Data:
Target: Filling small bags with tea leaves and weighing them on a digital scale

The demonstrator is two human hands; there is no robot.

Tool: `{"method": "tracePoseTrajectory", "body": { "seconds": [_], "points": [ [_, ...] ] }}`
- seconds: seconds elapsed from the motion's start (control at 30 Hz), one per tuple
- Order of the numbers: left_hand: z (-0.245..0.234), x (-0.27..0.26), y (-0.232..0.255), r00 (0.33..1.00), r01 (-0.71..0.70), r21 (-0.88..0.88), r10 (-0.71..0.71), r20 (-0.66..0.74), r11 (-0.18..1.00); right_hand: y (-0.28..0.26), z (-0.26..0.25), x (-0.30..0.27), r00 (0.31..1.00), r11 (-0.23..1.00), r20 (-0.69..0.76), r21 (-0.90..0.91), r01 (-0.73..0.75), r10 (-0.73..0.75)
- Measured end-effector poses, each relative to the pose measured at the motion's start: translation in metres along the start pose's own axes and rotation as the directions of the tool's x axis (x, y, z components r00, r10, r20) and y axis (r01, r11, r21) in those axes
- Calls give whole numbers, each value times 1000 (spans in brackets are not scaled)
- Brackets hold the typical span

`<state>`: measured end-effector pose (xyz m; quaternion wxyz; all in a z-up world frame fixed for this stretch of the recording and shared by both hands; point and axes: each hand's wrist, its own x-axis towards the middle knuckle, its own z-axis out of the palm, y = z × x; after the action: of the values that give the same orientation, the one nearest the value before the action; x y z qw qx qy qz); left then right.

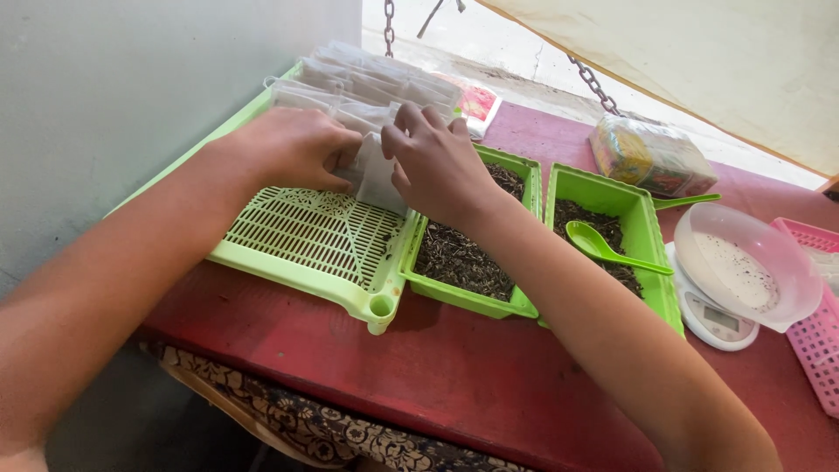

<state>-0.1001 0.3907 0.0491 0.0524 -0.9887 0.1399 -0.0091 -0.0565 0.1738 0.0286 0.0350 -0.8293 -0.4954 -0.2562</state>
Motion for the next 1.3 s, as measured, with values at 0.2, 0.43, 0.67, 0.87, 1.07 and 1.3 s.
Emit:
{"method": "tracePoseTrajectory", "body": {
  "seconds": [0.2,0.43,0.67,0.87,1.07,1.3],
  "points": [
    [-2,-1,6,999,-42,54,43,-21,998,-1,-8,-3,997,998,57,38,-55,53],
    [7,4,-5,975,-135,109,152,-162,985,36,-55,-31,975,915,-82,369,-162,206],
    [-22,0,41,579,-188,519,521,-627,834,131,-123,-161,937,948,-220,230,-219,270],
    [-38,-12,179,651,-623,148,615,-446,768,162,-154,-290,830,789,-179,-255,-558,529],
    [0,8,248,382,-710,360,760,-525,605,210,-176,-372,746,552,-225,-548,-629,627],
    [-3,-2,250,411,-679,399,770,-489,616,210,-193,-389,578,490,-196,-360,-794,792]
  ]
}}
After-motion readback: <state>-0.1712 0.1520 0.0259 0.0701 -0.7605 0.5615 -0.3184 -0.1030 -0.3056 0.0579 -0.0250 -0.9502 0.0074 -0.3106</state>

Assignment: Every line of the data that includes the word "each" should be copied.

Result:
- Measured end-effector poses, each relative to the pose measured at the motion's start: translation in metres along the start pose's own axes and rotation as the directions of the tool's x axis (x, y, z components r00, r10, r20) and y axis (r01, r11, r21) in those axes
- Calls give whole numbers, each value times 1000 (spans in brackets are not scaled)
`<state>`: measured end-effector pose (xyz m; quaternion wxyz; all in a z-up world frame fixed for this stretch of the recording and shared by both hands; point and axes: each hand's wrist, its own x-axis towards the middle knuckle, its own z-axis out of the palm, y = z × x; after the action: of the values that give the same orientation, the one nearest the value before the action; x y z qw qx qy qz); left then right.

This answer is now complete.